**EXERCISE DETAILS**
Please copy exactly the lines from the one containing "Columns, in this" to the end of the entries, both included, and nothing else. Omit every picture.

_ _ _ _ _ _ _

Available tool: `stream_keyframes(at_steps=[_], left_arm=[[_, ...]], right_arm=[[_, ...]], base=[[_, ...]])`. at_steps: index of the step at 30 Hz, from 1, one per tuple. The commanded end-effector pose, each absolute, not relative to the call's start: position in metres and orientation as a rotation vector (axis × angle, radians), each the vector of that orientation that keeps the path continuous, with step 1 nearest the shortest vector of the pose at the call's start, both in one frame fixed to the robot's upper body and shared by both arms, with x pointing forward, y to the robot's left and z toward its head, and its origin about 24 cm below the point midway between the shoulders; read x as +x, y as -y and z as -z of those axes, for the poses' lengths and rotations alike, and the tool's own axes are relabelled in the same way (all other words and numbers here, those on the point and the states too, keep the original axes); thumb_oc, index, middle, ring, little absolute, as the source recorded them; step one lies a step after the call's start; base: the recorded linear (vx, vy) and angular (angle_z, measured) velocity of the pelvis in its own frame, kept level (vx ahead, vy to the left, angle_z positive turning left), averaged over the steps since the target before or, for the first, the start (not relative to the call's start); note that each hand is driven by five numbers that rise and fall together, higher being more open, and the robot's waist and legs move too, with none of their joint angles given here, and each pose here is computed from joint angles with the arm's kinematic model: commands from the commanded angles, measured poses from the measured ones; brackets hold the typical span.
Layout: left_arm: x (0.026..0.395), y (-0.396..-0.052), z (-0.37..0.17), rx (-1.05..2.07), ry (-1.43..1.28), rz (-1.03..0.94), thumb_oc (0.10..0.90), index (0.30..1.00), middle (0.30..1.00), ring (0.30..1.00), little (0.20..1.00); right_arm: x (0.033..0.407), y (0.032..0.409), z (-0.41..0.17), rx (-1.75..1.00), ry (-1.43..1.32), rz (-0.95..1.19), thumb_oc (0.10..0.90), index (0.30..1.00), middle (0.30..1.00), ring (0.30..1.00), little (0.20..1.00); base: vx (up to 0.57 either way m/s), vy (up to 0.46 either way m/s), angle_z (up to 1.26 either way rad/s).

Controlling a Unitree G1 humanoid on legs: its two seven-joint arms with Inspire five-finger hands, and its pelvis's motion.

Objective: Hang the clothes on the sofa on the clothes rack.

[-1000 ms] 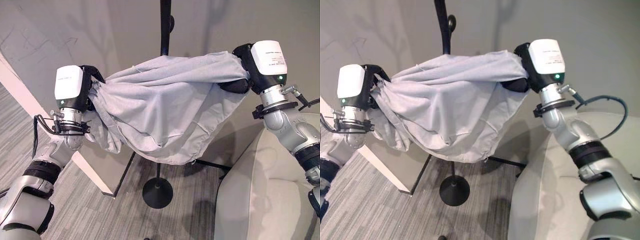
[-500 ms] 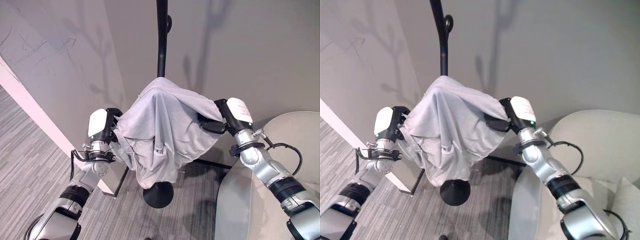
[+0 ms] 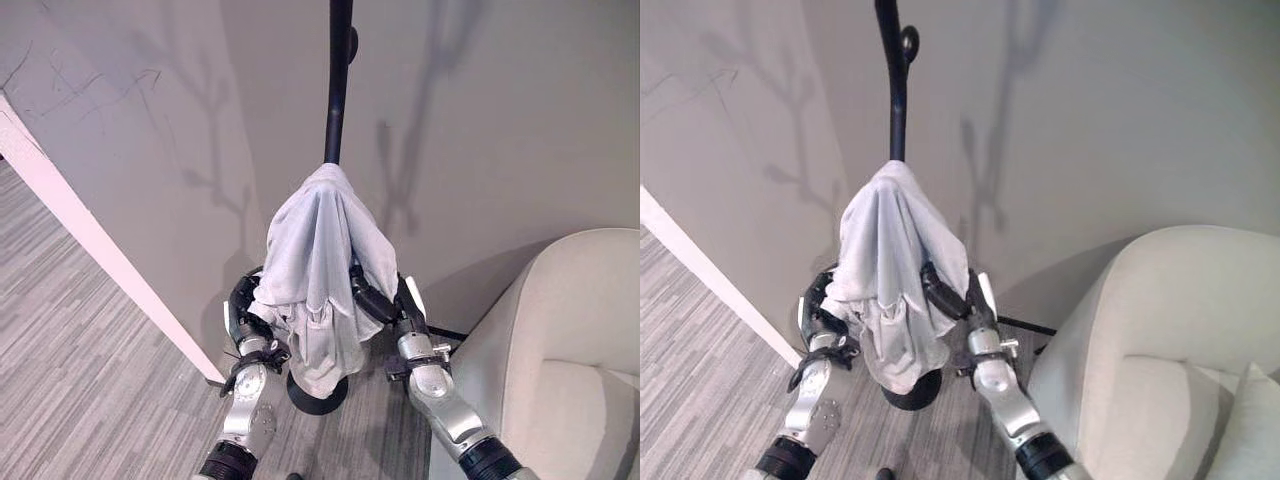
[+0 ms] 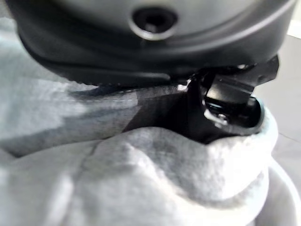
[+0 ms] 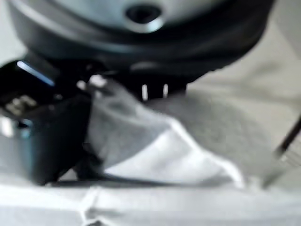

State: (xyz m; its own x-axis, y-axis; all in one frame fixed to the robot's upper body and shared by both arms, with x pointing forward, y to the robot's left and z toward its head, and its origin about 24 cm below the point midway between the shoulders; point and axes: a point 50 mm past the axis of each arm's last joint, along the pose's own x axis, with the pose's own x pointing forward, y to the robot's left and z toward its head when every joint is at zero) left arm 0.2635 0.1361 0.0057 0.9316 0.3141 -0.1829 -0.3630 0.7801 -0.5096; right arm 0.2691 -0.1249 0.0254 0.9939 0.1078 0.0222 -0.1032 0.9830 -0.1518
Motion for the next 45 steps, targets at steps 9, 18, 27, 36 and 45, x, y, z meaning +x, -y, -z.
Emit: stream_keyframes(at_steps=[9,18,27,36,45], left_arm=[[0.269,-0.161,-0.04,-0.589,0.13,-0.273,0.8,0.9,0.9,0.9,0.9],[0.246,-0.201,-0.038,-0.359,0.106,-0.132,0.8,0.9,0.9,0.9,0.9],[0.22,-0.246,-0.077,0.011,0.089,0.262,0.8,0.9,0.9,0.9,0.9],[0.203,-0.261,-0.066,-0.217,0.022,0.486,0.8,0.9,0.9,0.9,0.9],[0.18,-0.253,0.034,-0.709,-0.053,0.002,0.8,0.9,0.9,0.9,0.9]], right_arm=[[0.273,0.163,-0.1,-0.324,0.372,-0.128,0.8,0.9,0.9,0.9,0.9],[0.264,0.213,-0.143,-0.521,0.489,-0.131,0.8,0.9,0.9,0.9,0.9],[0.242,0.25,-0.163,-0.657,0.427,-0.272,0.8,0.9,0.9,0.9,0.9],[0.222,0.278,-0.132,-0.259,0.262,-0.347,0.8,0.9,0.9,0.9,0.9],[0.214,0.261,-0.042,0.598,0.243,-0.121,0.8,0.9,0.9,0.9,0.9]], base=[[0.01,-0.006,0.03],[0.0,0.001,-0.01],[-0.01,0.002,-0.01],[0.0,-0.005,0.02],[0.0,0.0,0.0]])
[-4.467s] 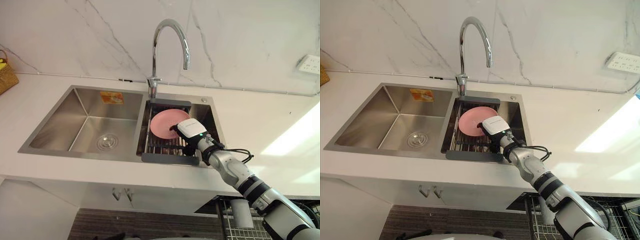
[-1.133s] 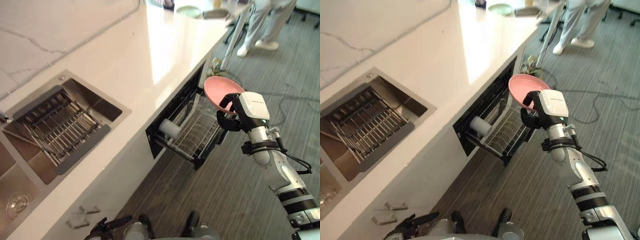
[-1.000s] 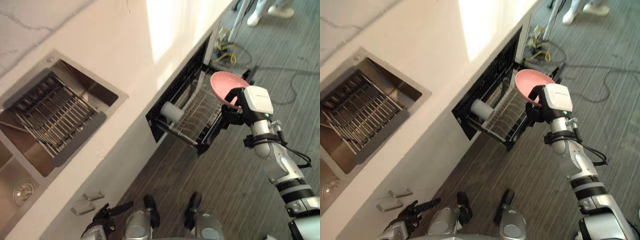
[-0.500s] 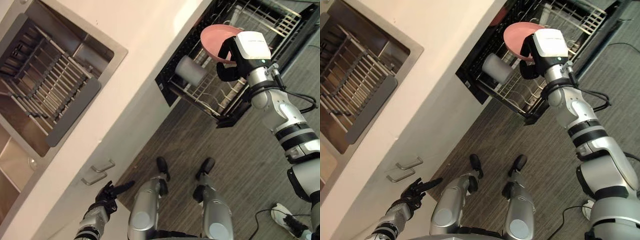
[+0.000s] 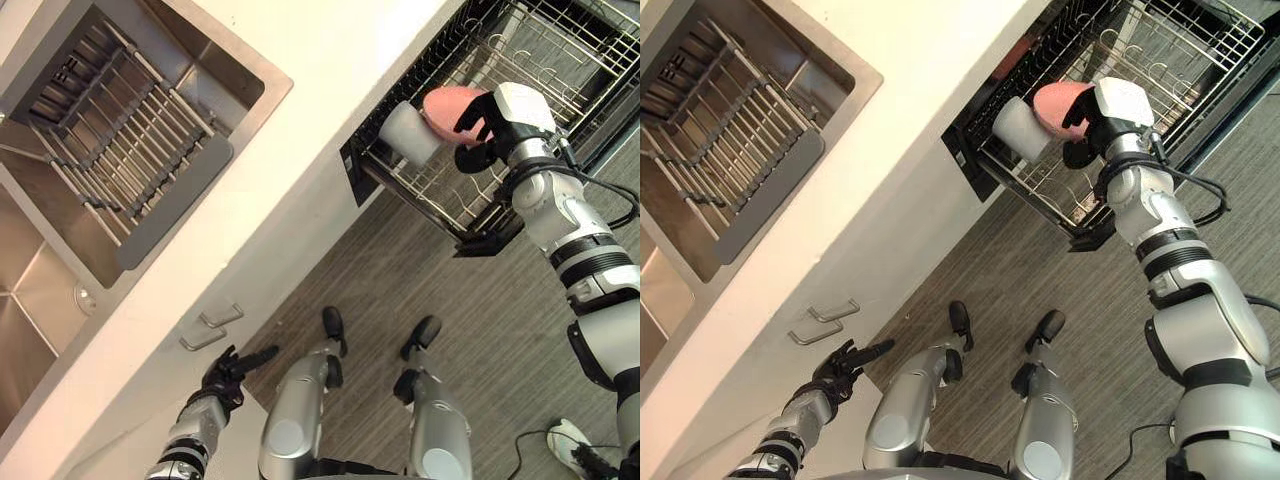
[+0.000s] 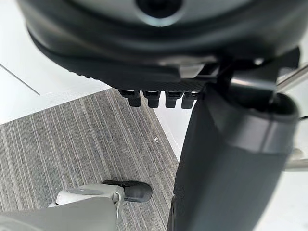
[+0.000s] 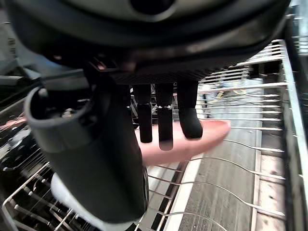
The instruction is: Walk over to the sink, pick up the cup, carry it to the dishwasher, place the cup inside the dishwasher, then close the dishwasher door
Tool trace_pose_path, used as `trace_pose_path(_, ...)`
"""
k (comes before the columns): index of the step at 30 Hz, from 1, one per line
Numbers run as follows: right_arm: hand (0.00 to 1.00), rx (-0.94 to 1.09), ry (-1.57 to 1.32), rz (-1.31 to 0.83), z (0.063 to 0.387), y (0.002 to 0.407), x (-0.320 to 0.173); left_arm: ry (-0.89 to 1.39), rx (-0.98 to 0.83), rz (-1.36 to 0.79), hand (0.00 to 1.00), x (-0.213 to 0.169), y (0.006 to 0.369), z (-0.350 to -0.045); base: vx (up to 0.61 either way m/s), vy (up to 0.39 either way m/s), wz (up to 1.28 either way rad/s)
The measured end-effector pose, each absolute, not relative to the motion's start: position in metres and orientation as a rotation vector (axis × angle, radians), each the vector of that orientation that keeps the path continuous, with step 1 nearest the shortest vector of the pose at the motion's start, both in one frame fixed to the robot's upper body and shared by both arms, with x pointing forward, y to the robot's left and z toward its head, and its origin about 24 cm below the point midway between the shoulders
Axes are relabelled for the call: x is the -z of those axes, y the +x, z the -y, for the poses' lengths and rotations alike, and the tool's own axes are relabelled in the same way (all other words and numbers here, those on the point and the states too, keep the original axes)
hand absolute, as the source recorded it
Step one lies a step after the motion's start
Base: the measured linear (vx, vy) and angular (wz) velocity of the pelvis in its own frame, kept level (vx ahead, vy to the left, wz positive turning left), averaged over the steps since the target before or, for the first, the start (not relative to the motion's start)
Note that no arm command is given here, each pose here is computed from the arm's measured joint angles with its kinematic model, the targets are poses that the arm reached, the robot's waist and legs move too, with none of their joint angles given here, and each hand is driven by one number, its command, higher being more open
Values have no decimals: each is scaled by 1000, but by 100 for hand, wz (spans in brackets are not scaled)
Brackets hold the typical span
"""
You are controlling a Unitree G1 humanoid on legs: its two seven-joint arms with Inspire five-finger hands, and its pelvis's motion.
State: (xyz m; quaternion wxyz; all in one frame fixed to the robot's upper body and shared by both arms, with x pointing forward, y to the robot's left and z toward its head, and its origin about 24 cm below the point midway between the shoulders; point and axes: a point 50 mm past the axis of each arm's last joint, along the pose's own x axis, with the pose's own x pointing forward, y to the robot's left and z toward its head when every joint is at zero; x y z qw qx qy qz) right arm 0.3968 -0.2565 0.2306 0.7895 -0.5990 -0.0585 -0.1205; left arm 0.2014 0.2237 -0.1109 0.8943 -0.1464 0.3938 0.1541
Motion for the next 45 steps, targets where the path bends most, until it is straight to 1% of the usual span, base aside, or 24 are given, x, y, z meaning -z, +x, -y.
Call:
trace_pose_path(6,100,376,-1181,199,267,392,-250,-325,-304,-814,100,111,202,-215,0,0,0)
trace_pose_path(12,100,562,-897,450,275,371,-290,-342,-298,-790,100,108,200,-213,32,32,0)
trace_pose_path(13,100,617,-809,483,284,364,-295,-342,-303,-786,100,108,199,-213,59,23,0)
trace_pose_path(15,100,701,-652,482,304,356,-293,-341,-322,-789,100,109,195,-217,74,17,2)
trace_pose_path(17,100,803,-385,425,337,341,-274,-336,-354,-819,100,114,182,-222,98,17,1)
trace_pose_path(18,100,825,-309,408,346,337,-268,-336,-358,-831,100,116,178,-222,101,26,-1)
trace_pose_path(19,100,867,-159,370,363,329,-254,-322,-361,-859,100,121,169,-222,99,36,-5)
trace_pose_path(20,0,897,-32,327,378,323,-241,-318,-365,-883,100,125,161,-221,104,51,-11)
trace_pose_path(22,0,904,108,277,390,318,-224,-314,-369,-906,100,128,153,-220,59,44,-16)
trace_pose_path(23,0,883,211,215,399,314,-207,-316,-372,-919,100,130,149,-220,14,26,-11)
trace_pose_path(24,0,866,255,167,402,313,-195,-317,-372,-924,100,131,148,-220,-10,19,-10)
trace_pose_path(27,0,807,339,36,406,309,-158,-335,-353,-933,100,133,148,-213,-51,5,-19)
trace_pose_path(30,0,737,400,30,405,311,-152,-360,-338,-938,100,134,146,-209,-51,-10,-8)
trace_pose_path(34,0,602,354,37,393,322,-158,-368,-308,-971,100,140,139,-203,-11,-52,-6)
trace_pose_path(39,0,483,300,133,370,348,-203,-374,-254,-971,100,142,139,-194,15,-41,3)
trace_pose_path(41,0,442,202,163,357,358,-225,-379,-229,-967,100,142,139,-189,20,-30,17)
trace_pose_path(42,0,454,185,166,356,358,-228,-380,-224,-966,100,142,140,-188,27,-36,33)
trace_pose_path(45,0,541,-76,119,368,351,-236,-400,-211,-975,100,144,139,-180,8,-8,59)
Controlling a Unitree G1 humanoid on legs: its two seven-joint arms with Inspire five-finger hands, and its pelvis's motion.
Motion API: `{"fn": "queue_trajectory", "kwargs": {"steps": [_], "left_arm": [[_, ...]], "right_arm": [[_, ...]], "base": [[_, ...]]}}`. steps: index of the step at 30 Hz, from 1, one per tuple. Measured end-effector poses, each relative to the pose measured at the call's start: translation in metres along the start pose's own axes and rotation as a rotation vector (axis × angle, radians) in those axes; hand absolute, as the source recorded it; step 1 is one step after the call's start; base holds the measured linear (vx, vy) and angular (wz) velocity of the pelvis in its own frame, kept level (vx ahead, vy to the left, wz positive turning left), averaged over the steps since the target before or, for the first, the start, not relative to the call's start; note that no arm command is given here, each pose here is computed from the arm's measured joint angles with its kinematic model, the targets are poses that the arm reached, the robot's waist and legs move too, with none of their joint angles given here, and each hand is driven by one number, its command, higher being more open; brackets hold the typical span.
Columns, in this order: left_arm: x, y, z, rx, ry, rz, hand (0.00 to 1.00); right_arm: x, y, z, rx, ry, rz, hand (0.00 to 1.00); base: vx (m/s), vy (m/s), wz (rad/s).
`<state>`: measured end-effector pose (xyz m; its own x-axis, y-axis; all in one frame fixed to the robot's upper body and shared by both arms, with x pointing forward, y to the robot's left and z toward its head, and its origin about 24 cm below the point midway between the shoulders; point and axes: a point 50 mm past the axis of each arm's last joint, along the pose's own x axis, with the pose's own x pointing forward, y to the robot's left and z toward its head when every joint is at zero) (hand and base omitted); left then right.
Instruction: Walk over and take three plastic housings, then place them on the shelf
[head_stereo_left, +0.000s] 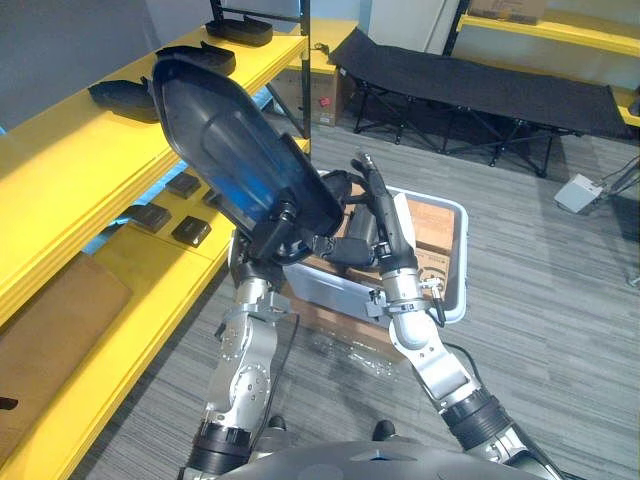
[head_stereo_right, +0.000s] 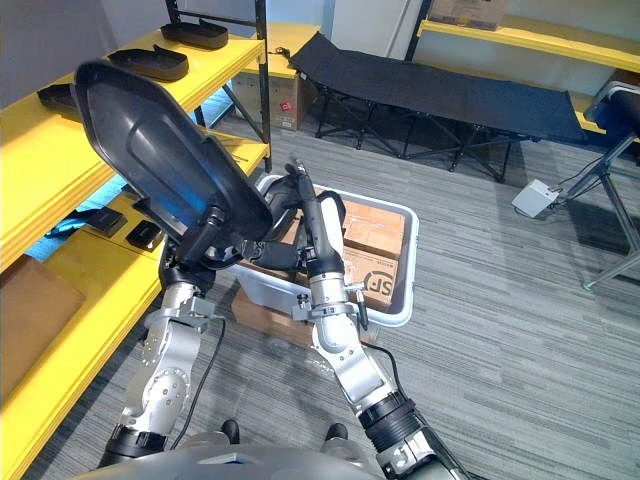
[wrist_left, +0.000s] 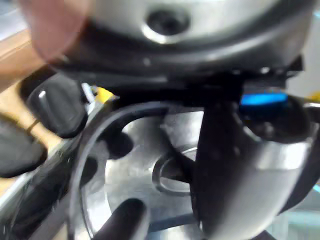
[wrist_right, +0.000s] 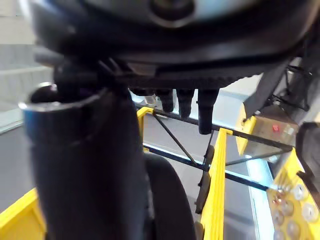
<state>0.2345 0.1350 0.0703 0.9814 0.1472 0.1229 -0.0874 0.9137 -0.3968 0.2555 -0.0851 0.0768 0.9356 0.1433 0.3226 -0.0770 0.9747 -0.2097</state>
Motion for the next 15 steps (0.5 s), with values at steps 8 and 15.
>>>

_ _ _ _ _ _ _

**TASK ANSWER**
Columns, in this order: left_arm: x, y, z, rx, ry, rz, hand (0.00 to 1.00); right_arm: x, y, z, rx, ry, rz, hand (0.00 to 1.00); base: vx (m/s), vy (m/s), wz (rad/s).
`<state>`: measured end-effector pose (xyz m; its own x-axis, y-axis; all in one frame fixed to the robot's upper body and shared by both arms, with x pointing forward, y to the robot's left and z toward its head, and its origin about 24 cm below the point midway between the shoulders; point and axes: a point 50 mm past the axis of each arm's last joint, along the pose's own x axis, with the pose's own x pointing forward, y to the robot's left and z toward its head when every joint is at zero) (hand and base omitted); left then right.
Instruction: Walk over and take three plastic housings, then place them on the shelf
[head_stereo_left, +0.000s] 
[head_stereo_right, +0.000s] 
[wrist_left, +0.000s] 
[wrist_right, +0.000s] 
<state>0.2345 0.1350 0.0703 0.9814 0.1472 0.1229 -0.0874 0.9137 -0.3968 0.2555 -0.0851 0.0768 0.9356 0.1433 0.3226 -0.0770 0.9747 -0.2097</state>
Motion for the next 15 steps (0.5 s), with values at steps 8 and 15.
>>>

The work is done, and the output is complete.